I don't understand how adding more options of fields to feed into the hashing algorithm solves your problem. Connections are specific to a TCP 4-tuple consisting of the two IP addresses and ports. Using the connection identifier would mean each connection would potentially be on a different circuit, potentially breaking secure sites.
That's why we use "src address only" as classifier. But OK, I will to explain better.
We use "src-address only" in PCC (other options make ´breaking´ connections and are thus not recommended.)
Now, client (always same IP) will always produce same hash output and if the result is a routing decision his traffic will always get same route out of my router.
Like your article explained:
quote: the hash function is fed 1.1.1.1 as the source IP address, 10000 as the source TCP port, 2.2.2.2 as the destination IP address and 80 as the destination TCP port. The output will be 1+1+1+1+10000+2+2+2+2+80 = 10092, the last digit of that is 2, so the hash output is 2. It will produce 2 every time it is fed that combination of IP addresses and ports. unqoute.
Now, if we would add a new digit "1" produced by conn tracker for new connections coming from same client and this new digit is the same as long as the IP of this client has connections alive, even in waiting state.
Then, if client doesn't produce any connections anymore for some time, and old ones all have timed out in connection tracker, the ROS has to monitor connection activity for that source address (so router needs to maintain a base of srce addresses) and then next time when this srce address produces new connections again it will get a new digit "2".
So, example as in variation to your lines of your article:
the hash function is fed 1.1.1.1 as the source IP address, 10000 as the source TCP port, 2.2.2.2 as the destination IP address and 80 as the destination TCP port and a one (NEW) digit "1". The output will be now 1+1+1+1+10000+2+2+2+2+80+1 = 10093, the last digit of that is 3, so the hash output is 3. It will produce 3 every time it is fed that combination of IP addresses and ports.
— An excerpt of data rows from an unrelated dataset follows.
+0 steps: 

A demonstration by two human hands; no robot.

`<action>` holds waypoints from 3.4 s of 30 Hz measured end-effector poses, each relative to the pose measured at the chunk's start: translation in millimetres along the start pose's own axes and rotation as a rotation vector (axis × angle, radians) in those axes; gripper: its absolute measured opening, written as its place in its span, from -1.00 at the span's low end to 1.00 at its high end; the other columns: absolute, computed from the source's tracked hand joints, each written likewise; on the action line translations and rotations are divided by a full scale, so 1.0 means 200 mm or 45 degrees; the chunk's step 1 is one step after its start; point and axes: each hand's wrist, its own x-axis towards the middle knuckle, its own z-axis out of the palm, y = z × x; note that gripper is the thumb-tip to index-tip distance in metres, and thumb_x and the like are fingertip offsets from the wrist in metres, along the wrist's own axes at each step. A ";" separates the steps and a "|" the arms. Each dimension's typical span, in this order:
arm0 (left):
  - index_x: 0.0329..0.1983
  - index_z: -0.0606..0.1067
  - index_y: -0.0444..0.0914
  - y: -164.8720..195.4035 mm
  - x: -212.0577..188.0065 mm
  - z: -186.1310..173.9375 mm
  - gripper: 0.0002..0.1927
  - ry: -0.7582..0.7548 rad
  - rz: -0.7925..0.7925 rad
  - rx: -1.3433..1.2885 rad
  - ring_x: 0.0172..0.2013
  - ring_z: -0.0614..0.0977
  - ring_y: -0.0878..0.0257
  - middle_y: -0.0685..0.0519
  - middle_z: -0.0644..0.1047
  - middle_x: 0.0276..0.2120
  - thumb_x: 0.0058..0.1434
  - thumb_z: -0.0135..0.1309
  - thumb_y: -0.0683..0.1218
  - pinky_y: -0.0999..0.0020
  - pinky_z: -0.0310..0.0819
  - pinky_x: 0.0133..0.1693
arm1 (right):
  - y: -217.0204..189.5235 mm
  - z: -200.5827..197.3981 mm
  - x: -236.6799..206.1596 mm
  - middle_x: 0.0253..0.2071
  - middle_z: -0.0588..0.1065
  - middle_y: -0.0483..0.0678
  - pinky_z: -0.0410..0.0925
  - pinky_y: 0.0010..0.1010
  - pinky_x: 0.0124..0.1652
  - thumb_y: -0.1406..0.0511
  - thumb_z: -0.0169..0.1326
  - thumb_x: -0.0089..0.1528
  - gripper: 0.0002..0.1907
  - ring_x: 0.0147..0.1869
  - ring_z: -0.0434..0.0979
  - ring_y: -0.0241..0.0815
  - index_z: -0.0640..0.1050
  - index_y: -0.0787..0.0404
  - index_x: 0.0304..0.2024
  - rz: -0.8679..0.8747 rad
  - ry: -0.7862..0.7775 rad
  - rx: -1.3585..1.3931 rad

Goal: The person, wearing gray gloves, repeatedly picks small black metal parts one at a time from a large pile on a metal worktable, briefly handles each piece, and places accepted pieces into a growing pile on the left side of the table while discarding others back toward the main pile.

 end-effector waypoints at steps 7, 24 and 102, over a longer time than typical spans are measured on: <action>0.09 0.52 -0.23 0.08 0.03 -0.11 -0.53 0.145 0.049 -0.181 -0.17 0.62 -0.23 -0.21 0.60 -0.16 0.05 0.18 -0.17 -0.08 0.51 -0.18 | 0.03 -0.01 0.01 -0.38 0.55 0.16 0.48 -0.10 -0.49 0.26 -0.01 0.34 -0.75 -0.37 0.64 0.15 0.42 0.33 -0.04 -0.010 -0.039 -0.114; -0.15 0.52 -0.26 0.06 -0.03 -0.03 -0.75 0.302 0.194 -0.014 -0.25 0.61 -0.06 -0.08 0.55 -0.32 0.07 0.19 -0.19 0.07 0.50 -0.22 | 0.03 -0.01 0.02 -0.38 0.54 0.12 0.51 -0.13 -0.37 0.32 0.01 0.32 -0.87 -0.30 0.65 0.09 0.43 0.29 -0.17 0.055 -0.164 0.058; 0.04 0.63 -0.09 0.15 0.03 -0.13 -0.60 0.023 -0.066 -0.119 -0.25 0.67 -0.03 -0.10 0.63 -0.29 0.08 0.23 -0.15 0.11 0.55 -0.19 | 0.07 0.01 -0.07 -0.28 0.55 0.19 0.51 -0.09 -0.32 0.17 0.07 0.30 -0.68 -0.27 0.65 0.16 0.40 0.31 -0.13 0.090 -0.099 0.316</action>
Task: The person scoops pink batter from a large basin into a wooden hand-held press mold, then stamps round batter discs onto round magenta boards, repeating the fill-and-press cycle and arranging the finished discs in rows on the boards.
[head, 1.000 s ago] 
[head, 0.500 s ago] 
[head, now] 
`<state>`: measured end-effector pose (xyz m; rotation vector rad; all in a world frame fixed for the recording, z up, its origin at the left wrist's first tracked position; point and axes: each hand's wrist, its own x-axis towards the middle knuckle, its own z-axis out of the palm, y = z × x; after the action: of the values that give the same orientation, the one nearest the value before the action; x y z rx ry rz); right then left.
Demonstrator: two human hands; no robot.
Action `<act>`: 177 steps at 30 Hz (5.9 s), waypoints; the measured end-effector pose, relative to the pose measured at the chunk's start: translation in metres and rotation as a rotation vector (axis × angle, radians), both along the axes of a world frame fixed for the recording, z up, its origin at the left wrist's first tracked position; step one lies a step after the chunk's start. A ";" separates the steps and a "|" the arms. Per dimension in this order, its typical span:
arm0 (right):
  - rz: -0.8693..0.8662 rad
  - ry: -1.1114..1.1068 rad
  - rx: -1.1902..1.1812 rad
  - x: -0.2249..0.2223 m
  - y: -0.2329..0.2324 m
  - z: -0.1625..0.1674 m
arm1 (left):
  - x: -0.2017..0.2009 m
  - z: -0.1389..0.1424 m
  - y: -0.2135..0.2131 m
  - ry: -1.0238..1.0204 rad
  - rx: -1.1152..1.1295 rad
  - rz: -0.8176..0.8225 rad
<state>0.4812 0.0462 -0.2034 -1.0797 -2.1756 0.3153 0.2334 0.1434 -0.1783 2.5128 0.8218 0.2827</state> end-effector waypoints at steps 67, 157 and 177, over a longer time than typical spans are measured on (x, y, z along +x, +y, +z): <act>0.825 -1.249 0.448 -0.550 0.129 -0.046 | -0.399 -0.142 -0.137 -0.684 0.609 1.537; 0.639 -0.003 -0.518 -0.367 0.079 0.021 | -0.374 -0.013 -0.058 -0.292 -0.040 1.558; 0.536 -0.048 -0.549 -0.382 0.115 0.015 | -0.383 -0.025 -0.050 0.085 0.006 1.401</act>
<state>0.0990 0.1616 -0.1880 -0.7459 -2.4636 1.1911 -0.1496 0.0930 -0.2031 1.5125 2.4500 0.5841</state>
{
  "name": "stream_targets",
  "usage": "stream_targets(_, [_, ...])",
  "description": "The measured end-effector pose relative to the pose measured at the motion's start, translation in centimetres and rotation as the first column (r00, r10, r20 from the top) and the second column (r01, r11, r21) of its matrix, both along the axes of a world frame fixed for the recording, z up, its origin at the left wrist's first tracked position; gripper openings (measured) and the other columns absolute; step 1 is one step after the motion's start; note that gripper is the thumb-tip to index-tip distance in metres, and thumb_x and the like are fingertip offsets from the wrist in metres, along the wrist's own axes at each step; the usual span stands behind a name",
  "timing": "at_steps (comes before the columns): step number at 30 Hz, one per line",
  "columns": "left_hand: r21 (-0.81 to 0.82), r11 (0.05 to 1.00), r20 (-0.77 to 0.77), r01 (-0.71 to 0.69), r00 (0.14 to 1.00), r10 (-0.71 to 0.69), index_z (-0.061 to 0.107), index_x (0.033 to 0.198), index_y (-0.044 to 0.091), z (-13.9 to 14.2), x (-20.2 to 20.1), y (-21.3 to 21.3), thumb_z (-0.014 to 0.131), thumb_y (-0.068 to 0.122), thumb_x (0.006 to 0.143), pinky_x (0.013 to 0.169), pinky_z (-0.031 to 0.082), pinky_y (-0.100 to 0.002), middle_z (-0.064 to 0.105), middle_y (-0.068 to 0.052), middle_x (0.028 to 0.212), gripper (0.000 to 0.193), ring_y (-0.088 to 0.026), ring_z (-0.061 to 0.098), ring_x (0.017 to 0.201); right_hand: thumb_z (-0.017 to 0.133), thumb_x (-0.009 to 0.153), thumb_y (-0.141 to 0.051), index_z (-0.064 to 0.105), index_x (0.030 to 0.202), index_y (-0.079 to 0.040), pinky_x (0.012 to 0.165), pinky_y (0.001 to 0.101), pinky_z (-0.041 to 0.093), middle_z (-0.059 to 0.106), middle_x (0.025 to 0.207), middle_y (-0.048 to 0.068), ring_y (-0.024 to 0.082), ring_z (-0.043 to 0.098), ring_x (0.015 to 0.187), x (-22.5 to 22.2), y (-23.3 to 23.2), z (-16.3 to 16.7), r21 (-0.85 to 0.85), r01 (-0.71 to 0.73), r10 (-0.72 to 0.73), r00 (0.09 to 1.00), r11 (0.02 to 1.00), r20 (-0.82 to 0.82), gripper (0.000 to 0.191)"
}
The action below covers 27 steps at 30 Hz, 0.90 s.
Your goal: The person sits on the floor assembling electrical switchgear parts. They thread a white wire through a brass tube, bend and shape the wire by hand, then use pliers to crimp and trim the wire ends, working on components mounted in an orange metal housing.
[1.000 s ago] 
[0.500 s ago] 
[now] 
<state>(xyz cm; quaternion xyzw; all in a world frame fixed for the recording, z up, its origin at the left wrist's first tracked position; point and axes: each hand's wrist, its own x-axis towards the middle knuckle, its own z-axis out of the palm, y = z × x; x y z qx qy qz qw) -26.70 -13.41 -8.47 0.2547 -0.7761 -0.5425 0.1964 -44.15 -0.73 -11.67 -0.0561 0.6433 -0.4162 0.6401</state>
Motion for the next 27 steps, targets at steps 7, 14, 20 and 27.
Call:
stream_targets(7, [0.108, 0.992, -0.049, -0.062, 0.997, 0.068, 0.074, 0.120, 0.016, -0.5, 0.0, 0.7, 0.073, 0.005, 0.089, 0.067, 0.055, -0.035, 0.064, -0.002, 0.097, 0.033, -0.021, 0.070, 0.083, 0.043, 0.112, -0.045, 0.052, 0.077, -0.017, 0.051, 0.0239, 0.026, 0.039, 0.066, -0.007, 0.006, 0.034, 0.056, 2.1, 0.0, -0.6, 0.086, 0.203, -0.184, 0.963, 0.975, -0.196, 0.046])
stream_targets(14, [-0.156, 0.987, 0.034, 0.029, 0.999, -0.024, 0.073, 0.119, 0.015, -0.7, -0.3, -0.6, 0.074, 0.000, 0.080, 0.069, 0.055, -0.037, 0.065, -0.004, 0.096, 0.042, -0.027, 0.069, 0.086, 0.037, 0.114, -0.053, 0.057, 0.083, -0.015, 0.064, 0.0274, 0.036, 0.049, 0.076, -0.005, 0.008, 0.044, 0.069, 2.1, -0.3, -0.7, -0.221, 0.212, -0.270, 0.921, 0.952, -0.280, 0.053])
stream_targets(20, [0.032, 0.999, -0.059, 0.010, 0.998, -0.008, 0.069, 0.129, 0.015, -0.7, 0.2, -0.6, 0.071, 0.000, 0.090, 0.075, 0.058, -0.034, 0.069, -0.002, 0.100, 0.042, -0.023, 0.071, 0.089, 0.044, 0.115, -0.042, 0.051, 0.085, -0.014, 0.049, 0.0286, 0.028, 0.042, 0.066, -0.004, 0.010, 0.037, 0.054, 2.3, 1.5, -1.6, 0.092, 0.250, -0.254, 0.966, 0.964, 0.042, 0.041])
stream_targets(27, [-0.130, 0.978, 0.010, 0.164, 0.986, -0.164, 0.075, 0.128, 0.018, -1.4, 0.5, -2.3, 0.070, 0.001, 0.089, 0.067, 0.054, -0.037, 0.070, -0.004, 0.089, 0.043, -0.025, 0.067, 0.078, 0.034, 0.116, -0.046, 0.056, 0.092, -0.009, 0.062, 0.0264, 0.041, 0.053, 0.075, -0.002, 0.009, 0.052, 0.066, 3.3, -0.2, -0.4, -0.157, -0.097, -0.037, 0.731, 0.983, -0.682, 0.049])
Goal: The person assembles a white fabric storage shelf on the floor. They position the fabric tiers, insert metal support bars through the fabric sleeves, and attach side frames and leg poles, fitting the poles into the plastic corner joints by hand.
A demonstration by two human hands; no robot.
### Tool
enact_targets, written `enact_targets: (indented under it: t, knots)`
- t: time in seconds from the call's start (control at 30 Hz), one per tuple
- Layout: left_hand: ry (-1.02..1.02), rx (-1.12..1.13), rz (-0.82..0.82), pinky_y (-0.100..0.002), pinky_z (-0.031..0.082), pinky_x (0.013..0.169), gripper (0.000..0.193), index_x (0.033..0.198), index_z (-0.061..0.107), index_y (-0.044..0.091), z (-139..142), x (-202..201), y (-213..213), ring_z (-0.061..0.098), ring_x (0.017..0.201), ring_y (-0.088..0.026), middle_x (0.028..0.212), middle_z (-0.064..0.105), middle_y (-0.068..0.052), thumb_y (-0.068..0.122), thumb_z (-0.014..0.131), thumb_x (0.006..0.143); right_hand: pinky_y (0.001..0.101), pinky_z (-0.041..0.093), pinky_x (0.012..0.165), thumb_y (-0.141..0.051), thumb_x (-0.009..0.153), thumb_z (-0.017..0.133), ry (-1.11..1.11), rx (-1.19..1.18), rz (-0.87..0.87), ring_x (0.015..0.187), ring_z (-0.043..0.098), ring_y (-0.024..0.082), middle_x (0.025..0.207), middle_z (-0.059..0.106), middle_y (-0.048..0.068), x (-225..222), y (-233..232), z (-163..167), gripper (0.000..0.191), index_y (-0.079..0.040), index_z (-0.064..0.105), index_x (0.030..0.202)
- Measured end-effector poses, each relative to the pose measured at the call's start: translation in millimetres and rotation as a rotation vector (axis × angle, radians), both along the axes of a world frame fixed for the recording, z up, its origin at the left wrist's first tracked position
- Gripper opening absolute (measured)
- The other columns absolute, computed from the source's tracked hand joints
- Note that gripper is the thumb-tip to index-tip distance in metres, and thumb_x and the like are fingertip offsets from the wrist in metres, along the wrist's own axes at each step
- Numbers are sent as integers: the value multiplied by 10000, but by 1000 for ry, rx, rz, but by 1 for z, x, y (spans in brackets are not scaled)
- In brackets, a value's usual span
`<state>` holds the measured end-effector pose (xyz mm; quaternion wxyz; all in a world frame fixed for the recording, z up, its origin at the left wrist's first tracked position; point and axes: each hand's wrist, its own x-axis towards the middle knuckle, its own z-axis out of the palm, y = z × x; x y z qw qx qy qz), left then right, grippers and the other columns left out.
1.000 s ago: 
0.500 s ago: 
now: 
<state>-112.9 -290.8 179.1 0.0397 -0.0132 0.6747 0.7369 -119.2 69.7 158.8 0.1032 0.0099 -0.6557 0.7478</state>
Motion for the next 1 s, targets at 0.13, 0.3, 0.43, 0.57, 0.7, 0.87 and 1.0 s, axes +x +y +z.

Now, after some time out the last digit will be changed into "2". The hash output will be changed into "4" for otherwise identical connections so the PCC will have a different output and mangle can then give it different WAN routing mark and connection of client will start to use new different WAN port!
In this scenario time out setting of connn tracker becomes a factor too.
The shorter timeouts are the more often a new digit will be produced for certain src address and the better load balancing probability will be achieved.
Resuming:
We are looking to give hash function different digit that is based on time factor (or any other factor not related to other 4 conn tracker parameters).
What do you think of this so far?